▸ **Exercise goal**:
The first line to keep is the one containing "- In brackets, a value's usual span"; restate it and all lines after it through the end of the material, word for word and nothing else.

▸ **The data**:
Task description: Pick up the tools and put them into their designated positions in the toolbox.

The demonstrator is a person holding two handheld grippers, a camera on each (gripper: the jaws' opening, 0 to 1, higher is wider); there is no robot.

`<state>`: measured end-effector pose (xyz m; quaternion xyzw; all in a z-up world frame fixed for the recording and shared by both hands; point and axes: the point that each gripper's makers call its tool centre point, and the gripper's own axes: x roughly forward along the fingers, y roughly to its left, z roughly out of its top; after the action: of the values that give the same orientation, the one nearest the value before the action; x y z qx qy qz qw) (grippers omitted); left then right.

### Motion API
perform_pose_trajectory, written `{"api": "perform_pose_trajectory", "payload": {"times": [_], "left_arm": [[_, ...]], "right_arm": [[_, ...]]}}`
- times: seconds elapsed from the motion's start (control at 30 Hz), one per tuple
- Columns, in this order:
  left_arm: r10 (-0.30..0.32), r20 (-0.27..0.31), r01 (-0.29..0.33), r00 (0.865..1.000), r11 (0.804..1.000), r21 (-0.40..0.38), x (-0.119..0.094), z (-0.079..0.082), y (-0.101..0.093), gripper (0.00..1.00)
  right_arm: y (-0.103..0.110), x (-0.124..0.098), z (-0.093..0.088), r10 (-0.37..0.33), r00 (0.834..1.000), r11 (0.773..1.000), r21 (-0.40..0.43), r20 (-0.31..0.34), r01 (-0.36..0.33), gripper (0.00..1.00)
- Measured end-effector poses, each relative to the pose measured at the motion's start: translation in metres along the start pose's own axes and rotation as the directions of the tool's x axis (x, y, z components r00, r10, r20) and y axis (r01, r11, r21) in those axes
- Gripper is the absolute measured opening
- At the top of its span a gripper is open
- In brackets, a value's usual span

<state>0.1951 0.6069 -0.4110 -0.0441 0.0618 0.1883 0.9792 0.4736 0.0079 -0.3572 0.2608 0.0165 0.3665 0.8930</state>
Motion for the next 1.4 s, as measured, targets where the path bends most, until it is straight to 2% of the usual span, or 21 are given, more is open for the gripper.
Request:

▸ **Task response**:
- In brackets, a value's usual span

<state>0.1951 0.6069 -0.4110 -0.0441 0.0618 0.1883 0.9792 0.4736 0.0079 -0.3572 0.2608 0.0165 0.3665 0.8930</state>
Motion for the next 1.4 s, as measured, targets where the path bends most, until it is straight to 2% of the usual span, or 21 are given, more is open for the gripper.
Request:

Work on this exercise has been completed.